__Work instructions__
What you return must be every line below that includes the word "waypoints".

__Provided information__
________________________
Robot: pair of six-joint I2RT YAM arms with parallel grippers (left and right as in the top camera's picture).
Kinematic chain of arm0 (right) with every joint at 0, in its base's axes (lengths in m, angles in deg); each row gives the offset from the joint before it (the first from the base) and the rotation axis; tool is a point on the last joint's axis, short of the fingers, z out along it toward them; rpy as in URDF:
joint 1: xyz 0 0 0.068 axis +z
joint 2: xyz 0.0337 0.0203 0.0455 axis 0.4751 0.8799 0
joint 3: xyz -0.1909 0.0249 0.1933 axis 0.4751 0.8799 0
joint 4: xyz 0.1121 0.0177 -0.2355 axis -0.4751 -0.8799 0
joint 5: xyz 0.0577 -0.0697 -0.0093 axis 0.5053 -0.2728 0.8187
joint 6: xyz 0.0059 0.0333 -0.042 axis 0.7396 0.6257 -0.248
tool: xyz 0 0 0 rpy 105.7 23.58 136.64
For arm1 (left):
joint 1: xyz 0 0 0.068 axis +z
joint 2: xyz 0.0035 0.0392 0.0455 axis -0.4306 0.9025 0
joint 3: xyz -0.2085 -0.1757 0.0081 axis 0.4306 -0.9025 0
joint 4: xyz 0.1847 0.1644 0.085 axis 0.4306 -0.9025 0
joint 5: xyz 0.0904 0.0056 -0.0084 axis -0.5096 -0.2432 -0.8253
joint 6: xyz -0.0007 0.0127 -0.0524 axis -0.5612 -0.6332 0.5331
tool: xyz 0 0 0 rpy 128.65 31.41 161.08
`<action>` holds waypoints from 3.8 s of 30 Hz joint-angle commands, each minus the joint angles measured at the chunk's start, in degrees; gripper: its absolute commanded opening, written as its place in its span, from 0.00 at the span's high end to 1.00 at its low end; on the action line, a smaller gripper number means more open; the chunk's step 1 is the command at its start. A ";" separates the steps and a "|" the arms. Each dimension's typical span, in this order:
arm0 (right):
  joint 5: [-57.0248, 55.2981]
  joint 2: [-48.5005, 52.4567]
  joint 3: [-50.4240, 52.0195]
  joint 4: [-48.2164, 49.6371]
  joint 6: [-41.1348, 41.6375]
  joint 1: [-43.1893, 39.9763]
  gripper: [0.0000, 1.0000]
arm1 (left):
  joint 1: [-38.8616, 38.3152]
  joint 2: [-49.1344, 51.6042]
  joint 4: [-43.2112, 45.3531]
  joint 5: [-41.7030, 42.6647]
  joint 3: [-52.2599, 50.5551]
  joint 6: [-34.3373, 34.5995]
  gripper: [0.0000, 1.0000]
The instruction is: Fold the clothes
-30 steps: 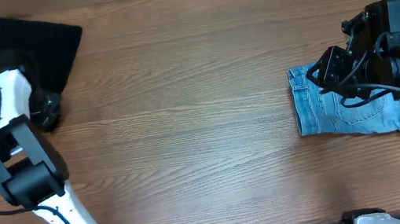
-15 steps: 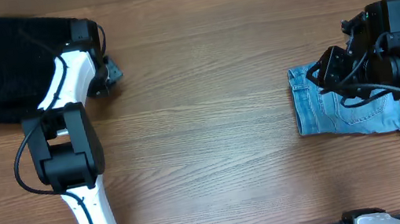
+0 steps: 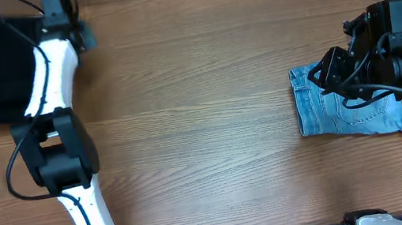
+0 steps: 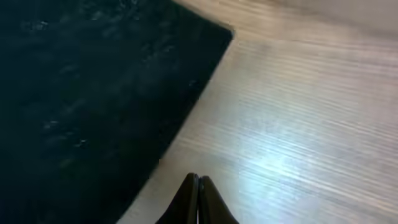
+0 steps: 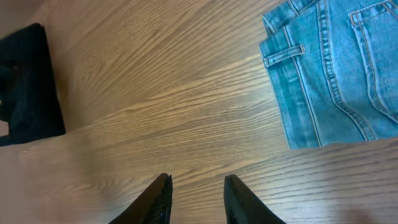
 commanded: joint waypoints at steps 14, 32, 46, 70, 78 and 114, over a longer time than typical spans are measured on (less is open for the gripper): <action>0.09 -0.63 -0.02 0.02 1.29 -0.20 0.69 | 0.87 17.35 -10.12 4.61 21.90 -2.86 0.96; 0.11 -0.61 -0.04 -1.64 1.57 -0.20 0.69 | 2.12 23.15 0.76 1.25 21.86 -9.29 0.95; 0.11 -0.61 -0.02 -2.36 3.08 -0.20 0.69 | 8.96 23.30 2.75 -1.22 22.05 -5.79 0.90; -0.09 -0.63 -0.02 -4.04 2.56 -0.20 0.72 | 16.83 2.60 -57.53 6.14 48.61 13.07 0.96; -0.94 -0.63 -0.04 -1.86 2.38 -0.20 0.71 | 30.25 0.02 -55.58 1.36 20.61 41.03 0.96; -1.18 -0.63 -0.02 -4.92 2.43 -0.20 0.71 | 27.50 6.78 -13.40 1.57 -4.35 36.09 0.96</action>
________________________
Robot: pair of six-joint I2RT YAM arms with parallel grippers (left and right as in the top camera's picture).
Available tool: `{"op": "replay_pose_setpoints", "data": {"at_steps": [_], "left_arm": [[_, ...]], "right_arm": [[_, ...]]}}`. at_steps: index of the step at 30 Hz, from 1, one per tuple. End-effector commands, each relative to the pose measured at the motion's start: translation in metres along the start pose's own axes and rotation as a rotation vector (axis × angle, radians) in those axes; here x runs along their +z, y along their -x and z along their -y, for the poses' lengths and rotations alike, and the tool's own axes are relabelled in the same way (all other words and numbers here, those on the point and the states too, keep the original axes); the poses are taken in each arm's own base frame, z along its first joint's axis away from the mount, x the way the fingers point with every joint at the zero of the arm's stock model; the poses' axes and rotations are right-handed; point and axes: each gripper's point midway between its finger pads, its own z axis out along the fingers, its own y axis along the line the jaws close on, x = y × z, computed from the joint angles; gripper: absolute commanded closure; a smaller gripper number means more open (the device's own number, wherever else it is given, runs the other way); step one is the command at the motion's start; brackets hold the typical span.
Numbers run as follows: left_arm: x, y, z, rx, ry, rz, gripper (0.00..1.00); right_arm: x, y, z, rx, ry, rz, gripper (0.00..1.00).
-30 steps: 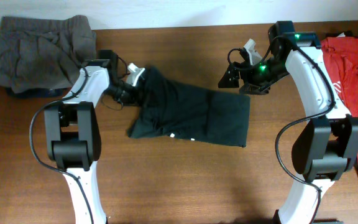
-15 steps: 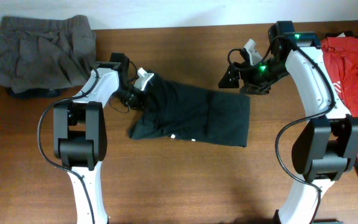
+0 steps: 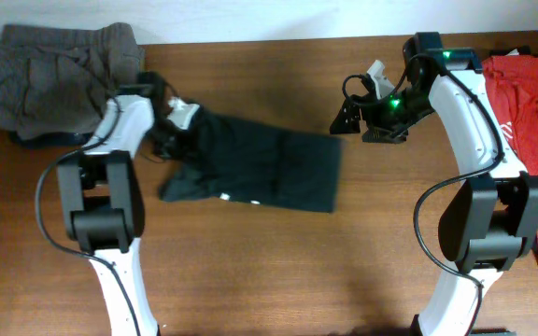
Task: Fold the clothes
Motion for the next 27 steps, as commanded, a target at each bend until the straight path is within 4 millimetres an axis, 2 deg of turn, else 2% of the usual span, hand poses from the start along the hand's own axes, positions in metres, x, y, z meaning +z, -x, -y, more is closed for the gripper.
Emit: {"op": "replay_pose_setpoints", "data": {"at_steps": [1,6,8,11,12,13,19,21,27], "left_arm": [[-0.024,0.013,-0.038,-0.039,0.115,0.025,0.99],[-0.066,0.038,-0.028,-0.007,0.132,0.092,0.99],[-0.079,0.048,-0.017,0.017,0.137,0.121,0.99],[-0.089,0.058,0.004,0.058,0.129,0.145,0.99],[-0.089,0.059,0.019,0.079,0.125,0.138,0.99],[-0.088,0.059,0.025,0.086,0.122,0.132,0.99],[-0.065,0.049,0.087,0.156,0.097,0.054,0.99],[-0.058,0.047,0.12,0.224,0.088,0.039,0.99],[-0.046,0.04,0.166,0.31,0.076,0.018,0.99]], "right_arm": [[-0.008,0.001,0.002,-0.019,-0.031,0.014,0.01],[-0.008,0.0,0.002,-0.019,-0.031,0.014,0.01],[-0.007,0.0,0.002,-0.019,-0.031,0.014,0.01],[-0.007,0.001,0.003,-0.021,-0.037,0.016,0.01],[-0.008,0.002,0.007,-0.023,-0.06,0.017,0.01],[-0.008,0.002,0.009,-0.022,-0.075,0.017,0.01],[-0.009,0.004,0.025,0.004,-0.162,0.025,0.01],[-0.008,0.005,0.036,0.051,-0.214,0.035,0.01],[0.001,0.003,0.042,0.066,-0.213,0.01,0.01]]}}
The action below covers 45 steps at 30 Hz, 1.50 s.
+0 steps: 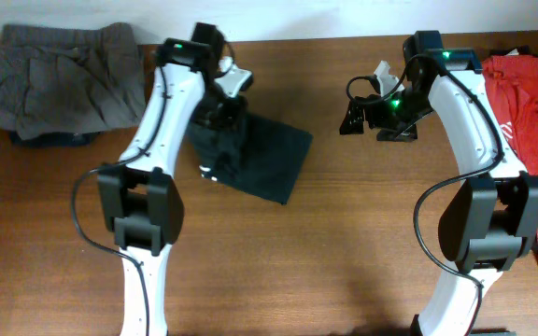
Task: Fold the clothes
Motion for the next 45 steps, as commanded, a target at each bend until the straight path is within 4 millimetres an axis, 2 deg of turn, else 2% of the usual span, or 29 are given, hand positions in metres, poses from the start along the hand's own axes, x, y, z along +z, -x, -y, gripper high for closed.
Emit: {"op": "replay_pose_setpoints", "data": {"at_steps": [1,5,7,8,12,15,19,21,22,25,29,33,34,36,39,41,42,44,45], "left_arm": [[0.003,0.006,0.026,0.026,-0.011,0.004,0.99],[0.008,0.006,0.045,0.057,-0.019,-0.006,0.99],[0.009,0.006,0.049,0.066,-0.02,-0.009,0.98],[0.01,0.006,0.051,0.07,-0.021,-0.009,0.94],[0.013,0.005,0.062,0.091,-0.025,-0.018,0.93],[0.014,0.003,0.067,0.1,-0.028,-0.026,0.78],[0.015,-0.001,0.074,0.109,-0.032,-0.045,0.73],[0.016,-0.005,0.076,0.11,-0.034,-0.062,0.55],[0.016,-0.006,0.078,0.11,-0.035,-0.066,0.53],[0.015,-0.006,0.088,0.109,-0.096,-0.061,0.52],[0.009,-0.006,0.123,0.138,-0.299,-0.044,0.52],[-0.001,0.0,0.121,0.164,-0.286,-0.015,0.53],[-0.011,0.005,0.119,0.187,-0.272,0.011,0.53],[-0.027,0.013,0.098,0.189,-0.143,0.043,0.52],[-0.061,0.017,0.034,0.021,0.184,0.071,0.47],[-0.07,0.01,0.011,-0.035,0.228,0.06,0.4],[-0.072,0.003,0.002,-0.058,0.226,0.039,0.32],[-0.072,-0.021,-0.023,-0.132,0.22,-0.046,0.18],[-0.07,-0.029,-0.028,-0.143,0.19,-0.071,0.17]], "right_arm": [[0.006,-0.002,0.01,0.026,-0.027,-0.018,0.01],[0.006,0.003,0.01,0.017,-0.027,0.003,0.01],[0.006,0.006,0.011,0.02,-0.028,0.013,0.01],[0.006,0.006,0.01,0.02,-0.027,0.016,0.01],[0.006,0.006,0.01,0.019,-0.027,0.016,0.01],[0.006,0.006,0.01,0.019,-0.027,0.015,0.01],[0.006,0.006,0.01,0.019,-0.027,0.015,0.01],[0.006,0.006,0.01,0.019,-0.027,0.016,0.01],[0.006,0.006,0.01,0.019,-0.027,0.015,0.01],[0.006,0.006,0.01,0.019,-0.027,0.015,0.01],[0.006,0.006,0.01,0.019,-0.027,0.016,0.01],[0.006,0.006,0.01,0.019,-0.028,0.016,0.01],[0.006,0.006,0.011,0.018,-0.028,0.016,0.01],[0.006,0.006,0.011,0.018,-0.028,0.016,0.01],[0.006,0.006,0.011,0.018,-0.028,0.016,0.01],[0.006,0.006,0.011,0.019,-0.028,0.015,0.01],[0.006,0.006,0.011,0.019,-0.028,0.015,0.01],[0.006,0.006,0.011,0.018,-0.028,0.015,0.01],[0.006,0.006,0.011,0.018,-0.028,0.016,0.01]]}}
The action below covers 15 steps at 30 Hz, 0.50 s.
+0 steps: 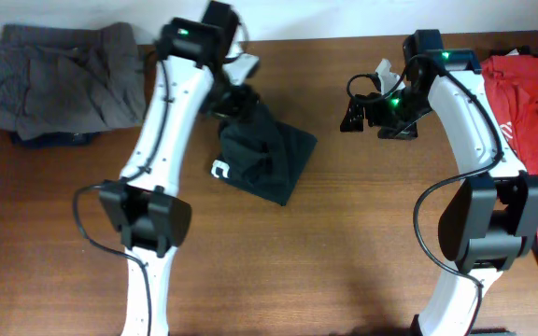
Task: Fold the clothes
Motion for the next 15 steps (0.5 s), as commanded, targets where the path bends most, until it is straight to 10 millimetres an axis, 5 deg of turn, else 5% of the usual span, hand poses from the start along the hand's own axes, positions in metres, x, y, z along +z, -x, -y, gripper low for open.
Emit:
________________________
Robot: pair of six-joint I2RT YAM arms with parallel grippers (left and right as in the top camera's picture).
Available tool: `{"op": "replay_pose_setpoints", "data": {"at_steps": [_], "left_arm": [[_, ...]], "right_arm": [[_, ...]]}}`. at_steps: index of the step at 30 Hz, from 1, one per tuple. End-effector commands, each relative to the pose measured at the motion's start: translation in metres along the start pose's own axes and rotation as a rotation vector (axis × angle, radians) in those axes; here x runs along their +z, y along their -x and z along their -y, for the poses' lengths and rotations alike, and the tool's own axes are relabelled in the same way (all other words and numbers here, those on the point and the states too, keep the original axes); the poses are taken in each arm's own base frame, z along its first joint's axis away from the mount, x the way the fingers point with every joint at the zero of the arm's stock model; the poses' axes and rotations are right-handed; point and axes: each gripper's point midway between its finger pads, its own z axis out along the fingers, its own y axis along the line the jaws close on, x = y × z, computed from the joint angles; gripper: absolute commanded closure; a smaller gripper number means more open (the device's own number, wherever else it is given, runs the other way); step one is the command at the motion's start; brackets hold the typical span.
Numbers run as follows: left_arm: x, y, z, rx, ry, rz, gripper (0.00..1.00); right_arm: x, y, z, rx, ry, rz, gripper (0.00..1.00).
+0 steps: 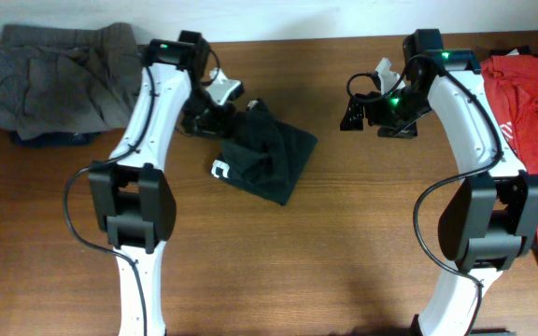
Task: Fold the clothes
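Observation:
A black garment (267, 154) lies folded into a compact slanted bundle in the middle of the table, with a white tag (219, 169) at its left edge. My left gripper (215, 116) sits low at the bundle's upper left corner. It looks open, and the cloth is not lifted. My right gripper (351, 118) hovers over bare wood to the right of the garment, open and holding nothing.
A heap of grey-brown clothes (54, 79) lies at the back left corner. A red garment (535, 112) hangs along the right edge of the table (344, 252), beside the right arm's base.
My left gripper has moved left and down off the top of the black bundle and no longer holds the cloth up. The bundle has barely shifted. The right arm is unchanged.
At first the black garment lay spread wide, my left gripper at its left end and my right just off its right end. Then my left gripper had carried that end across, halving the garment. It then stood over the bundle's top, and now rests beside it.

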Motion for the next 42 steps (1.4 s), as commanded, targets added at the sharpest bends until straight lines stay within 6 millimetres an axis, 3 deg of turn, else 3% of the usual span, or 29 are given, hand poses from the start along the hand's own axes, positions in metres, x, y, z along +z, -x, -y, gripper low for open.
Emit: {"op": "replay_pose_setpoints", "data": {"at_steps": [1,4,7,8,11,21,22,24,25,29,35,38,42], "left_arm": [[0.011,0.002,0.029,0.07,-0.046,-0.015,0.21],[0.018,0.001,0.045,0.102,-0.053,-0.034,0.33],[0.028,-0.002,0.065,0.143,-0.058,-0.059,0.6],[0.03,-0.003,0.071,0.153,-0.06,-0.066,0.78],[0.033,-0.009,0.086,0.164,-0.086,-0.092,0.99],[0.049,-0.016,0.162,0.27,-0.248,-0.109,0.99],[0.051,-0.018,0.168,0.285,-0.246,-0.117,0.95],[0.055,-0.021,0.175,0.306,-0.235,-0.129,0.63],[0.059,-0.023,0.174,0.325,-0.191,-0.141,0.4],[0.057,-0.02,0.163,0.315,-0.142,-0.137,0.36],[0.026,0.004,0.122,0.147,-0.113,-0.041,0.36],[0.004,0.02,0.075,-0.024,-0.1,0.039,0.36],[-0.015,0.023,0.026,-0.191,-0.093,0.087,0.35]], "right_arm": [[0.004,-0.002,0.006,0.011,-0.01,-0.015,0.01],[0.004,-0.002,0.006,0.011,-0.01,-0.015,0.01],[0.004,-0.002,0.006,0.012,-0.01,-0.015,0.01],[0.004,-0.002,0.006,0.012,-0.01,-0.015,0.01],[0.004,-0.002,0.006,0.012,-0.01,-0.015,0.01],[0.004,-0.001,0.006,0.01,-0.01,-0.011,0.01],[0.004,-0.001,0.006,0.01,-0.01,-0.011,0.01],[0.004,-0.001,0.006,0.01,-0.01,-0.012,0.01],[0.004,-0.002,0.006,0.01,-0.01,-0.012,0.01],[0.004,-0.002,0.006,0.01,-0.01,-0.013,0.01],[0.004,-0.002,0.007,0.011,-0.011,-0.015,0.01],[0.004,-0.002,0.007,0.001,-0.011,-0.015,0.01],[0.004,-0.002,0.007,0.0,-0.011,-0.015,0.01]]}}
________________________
__Written response__
`<action>` holds waypoints from 3.8 s of 30 Hz joint-angle commands, each minus the joint angles measured at the chunk's start, in degrees; gripper: its absolute commanded opening, written as its place in its span, from 0.00 at the span's high end to 1.00 at its low end; on the action line, a smaller gripper number means more open; the chunk's step 1 is the command at its start. A ";" separates the steps and a "|" the arms. Each dimension's typical span, in this order:
 commanded: joint waypoints at steps 14, 32, 46, 70, 78 and 114, over a longer time than typical spans are measured on (less is open for the gripper): <action>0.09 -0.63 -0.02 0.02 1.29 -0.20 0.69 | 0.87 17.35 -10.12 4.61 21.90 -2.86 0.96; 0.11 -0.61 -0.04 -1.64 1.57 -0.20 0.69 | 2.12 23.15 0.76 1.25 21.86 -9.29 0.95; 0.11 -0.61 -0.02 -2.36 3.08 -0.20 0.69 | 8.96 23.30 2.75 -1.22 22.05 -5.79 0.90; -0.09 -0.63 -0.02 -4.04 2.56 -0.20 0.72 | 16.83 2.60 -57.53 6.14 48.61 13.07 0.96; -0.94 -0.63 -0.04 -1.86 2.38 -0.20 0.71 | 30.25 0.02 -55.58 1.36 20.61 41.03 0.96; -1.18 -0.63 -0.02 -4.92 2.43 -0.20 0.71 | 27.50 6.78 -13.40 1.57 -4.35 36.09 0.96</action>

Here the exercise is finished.